En pleno periodo de valoración de daños, el responsable de Patrimonio aún no estima cuánto puede costar la «desrestauración» del San Jorge de Estella, ni quién pagará esos gastos. «Ahora estamos viendo qué caminos hay de vuelta atrás, qué se puede hacer», explica.

«Volver al momento inicial seguro que no, pero supongo que quedarán restos suficientes como para que la restauración tenga otro cariz distinto y podamos obtener más información de la pieza y de su contenido histórico», añade Martínez Álava, que aún no se explica cómo ha podido ocurrir.

«Estas acciones tienen que ser rigurosas, tienen que partir de un proyecto, tienen que estar realizadas por profesionales (es un gremio que está creciendo y actualmente hay profesionales supercualificados)... en definitiva, hay que hacerlo bien. Y nosotros, desde Patrimonio, tenemos que dar el visto bueno a esos proyectos sobre esos bienes que están registrados, que están inventariados», explica. Es la vía habitual.
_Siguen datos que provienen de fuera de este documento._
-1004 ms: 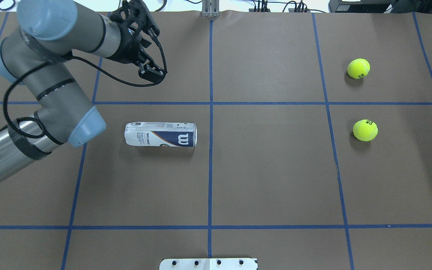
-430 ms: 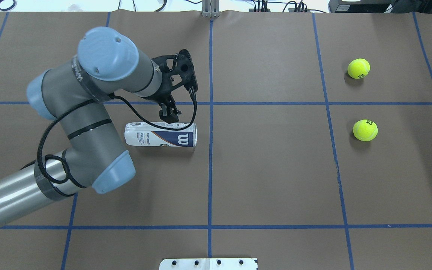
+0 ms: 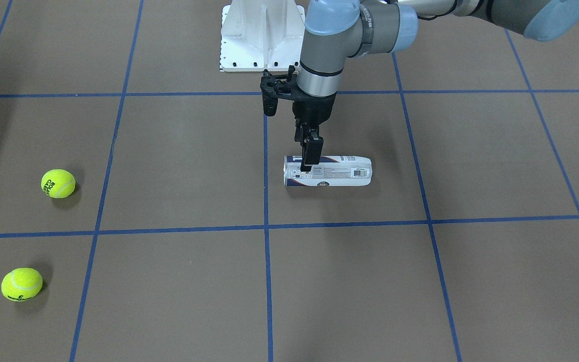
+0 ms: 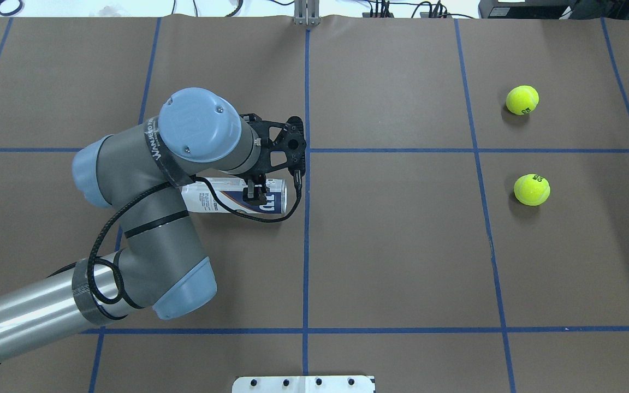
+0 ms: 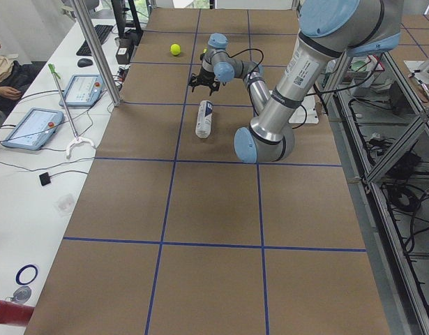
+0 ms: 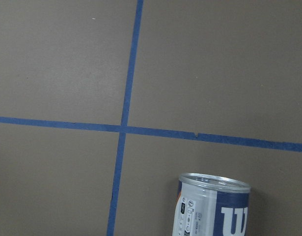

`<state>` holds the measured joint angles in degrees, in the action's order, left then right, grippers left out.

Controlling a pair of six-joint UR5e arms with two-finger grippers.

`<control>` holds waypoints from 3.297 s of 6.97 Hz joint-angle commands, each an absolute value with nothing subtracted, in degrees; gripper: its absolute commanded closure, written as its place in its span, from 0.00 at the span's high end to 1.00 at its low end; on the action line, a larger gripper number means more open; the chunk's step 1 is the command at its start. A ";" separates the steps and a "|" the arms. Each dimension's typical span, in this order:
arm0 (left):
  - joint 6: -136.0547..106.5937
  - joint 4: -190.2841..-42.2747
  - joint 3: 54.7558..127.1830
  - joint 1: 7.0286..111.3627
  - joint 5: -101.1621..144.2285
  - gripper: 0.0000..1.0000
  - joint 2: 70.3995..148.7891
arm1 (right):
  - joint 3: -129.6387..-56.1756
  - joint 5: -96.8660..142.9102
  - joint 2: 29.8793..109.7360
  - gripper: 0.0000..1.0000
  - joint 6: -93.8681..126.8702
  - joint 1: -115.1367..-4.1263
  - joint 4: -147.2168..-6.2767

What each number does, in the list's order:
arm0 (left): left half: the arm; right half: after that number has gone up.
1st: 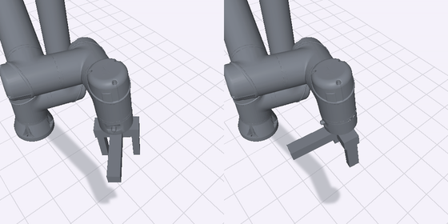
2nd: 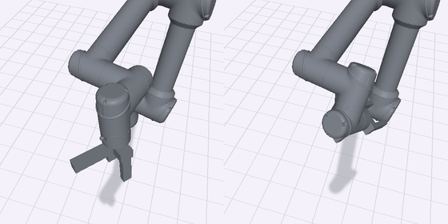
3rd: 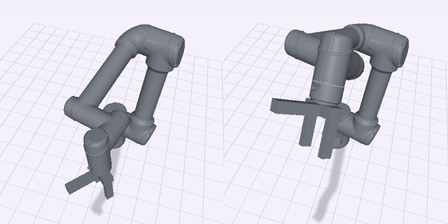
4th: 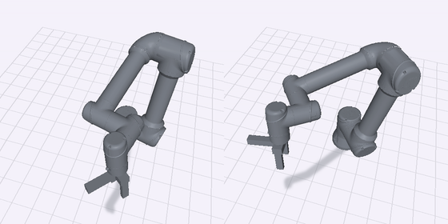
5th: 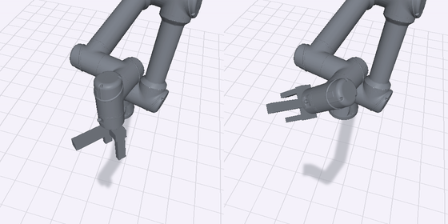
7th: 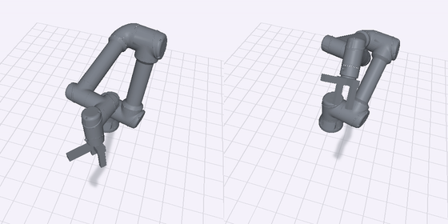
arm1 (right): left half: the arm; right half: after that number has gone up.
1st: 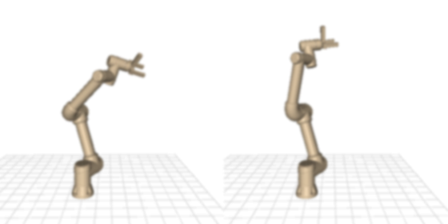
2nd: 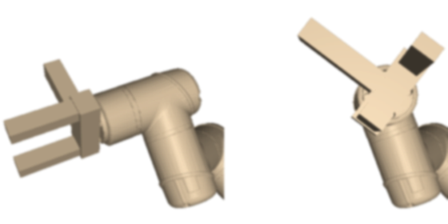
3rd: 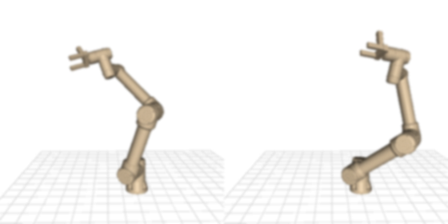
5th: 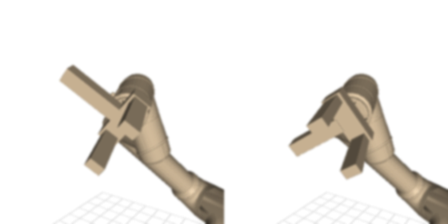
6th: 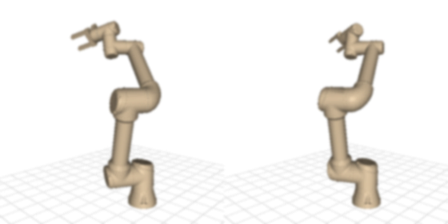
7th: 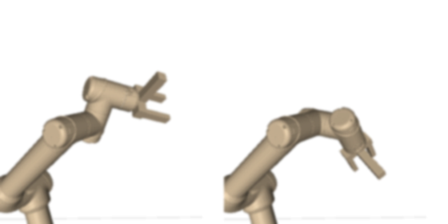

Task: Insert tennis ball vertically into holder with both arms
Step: 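Reach the left gripper down over the lying white Wilson can, then close the left gripper around the can's open end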

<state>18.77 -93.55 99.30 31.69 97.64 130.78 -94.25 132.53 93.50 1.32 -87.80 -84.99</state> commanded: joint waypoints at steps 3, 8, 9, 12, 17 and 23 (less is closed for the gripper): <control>20.83 -93.96 95.19 29.80 96.33 0.99 131.75 | -94.22 132.54 93.43 1.00 1.32 -87.80 -84.99; 18.02 -96.75 89.75 29.27 95.98 0.99 133.77 | -94.22 132.54 93.25 1.00 1.32 -87.80 -84.99; 17.41 -99.03 87.47 29.27 95.98 0.99 134.03 | -94.22 132.54 93.25 0.99 1.32 -87.80 -85.08; 16.79 -100.63 85.96 28.04 95.89 0.99 133.86 | -94.22 132.54 93.25 1.00 1.32 -87.80 -84.99; 16.70 -100.63 86.31 27.60 95.89 0.99 133.95 | -94.13 132.54 93.34 0.99 1.32 -87.80 -85.08; 14.06 -102.48 81.92 27.51 95.19 0.98 134.56 | -94.13 132.63 93.34 1.00 1.32 -87.80 -85.08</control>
<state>14.48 -102.27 82.66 27.55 95.19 134.21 -94.14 132.63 93.34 1.26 -87.80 -85.08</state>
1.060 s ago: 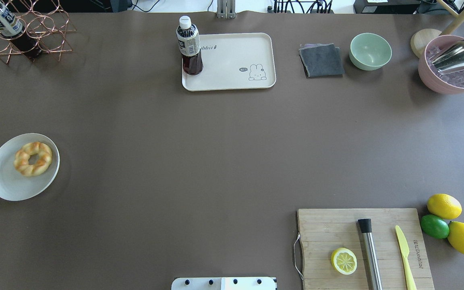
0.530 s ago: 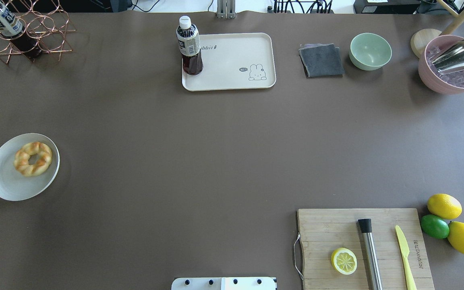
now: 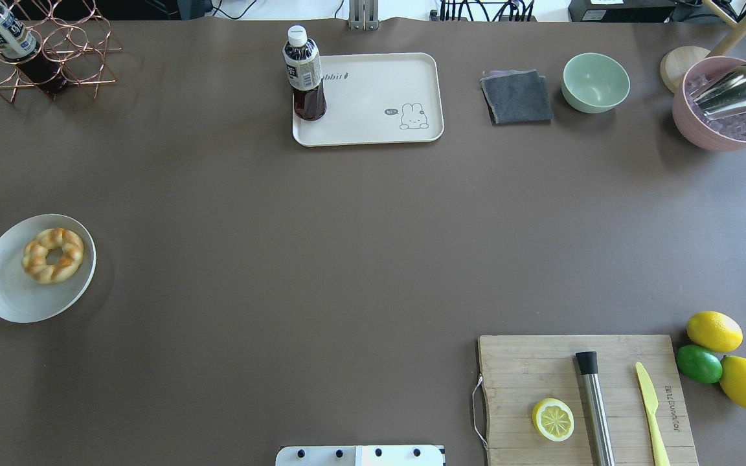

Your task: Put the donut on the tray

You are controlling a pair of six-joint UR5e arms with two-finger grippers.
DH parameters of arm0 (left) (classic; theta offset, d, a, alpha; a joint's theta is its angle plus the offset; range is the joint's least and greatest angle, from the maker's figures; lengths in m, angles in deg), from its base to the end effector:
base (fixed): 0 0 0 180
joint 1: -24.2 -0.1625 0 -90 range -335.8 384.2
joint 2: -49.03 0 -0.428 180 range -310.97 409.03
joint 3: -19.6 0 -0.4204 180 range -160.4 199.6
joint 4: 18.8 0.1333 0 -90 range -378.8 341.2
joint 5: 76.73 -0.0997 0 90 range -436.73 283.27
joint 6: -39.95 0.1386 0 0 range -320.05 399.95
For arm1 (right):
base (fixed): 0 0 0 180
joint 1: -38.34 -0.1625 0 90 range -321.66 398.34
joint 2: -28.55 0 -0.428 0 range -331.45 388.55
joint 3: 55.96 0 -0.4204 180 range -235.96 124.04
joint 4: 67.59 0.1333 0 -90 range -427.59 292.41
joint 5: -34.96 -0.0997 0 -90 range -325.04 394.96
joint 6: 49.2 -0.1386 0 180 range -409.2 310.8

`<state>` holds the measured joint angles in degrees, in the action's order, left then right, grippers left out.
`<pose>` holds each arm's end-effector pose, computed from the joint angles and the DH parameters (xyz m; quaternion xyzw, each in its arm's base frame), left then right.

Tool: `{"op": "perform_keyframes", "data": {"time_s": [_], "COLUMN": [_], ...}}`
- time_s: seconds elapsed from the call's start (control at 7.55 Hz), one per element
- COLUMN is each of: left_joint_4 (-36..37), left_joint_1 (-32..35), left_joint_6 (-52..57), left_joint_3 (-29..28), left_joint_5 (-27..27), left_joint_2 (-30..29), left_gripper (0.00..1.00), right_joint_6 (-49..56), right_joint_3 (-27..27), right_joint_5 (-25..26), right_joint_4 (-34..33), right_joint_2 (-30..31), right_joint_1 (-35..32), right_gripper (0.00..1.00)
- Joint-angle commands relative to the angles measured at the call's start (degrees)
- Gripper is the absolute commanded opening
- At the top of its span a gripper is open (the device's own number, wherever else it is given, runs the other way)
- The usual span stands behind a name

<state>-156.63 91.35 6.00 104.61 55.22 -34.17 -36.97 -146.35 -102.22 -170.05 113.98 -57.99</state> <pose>0.1575 -0.4785 0.6981 0.0922 0.4368 0.0243 0.8945 0.0909 -0.5327 0.6592 0.0052 -0.4038 -0.0209 0.9146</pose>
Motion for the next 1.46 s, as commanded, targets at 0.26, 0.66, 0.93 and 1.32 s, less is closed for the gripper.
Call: {"op": "perform_keyframes", "data": {"time_s": [0.26, 0.66, 0.93, 1.32], "left_joint_4": [-1.21, -5.24, -5.25, -5.52], "left_joint_1": [-5.7, -7.56, -7.74, -7.83], "left_joint_6": [-2.17, -2.35, -2.35, -2.35], "left_joint_3": [-0.37, -2.92, -2.84, -2.84], "left_joint_5": [-2.56, -3.71, -3.71, -3.63], "left_joint_2": [-0.9, -1.08, -1.26, -1.34], "left_gripper": [0.98, 0.98, 0.72, 0.0], "right_joint_6": [-0.1, -0.19, -0.54, -0.54], "right_joint_3": [0.56, 0.65, 0.65, 0.82], "right_joint_5": [0.07, 0.16, 0.16, 0.16], "right_joint_4": [0.06, -0.02, -0.02, -0.02], "right_joint_2": [-0.17, -0.52, -0.61, -0.7], "right_joint_1": [0.0, 0.0, 0.0, 0.0], "right_gripper": [1.0, 1.0, 1.0, 1.0]}}
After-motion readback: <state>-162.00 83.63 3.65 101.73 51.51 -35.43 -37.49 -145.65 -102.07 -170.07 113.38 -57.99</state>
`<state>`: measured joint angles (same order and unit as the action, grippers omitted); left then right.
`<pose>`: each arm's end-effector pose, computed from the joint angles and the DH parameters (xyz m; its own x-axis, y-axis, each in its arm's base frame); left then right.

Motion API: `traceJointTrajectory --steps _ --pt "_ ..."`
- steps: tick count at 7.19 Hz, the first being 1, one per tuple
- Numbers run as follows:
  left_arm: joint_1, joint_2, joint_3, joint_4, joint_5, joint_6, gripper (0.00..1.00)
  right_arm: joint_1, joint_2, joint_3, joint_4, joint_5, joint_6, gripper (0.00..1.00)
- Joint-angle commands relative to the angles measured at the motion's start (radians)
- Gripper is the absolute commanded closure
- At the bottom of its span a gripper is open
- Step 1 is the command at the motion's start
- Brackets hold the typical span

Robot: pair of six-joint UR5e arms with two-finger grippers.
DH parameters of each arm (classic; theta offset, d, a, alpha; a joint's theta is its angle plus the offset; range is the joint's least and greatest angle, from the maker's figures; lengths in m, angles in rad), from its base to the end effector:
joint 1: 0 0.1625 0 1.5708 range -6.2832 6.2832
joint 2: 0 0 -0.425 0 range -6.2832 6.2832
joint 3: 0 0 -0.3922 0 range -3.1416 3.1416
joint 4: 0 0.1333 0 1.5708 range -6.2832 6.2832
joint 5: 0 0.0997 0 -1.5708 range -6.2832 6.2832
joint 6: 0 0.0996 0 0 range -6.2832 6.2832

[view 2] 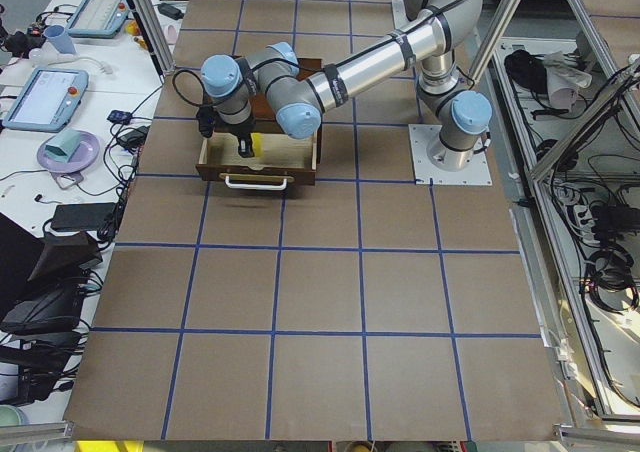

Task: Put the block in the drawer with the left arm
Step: 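Carry the yellow cube over the open drawer with the left gripper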

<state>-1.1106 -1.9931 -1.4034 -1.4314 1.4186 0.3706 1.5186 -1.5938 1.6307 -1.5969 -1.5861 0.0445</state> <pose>0.1519 -0.6406 0.3420 -0.9780 -0.1015 0.1821 -0.0933 0.9942 0.0529 0.1065 -0.4870 0.4723 -0.9952 0.0964 0.0158 0.0965 0.9953 0.0101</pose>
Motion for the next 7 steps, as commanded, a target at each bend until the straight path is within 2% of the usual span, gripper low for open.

Este caso «es la excepción», asegura el experto, a quien le extraña además esta intervención en una escultura tan representativa como el San Jorge de Estella, que se encuentra en una capilla abierta, a la vista de todo el que recorre el entorno de la iglesia de San Miguel. Incluso había técnicos de Patrimonio en Estella, trabajando en otros proyectos, a los que se les habría podido consultar antes de encargar su restauración a manos inexpertas.

La capilla donde se encontraba el San Jorge, junto a la iglesia de San Miguel de Estella
La capilla donde se encontraba el San Jorge, junto a la iglesia de San Miguel de Estella - P.OJER

«Es raro, porque la sociedad cada vez está más sensibilizada y es raro en una ciudad como Estella, donde el patrimonio se valora mucho y continuamente se está trabajando sobre él, pero, bueno, ha ocurrido», se lamenta Martínez Álava, antes de subrayar que ahora lo que le preocupa «es hasta dónde llega el daño que se haya podido hacer a la pieza y ver cómo ese daño se puede revertir». Su intención es que la «desrestauración» se inicie cuanto antes. Esta misma semana se volverá a reunir con los técnicos para tratar sobre temas concretos de la intervención e ir dando pasos.

Trabajos pasados

Mientras, desde su departamento analizan además otros trabajos pasados de Carmen, la «restauradora» de Karmacolor. El director de Patrimonio, que habló personalmente con ella tras ver el «remozado» San Jorge, cree que ha sido una «intervención voluntarista y aparentemente no profesional, que se ha hecho intentando mejorar algo, pero cuyas consecuencias difícilmente podían ser buenas».

En Patrimonio «habrá una reflexión interna» sobre cómo esta empresa ha podido trabajar sin autorización y qué medidas de vigilancia se podrían adoptar, porque «todo debe servir para mejorar». Este desgraciado episodio ofrece, sin embargo, una oportunidad de educar en la conservación del patrimonio. Martínez Álava ya imagina una exposición sobre el proceso de «conservación, restauración, desrestauración y vuelta otra vez a la conservación de la pieza. «Sería interesante, muy didáctico, y serviría para mucho».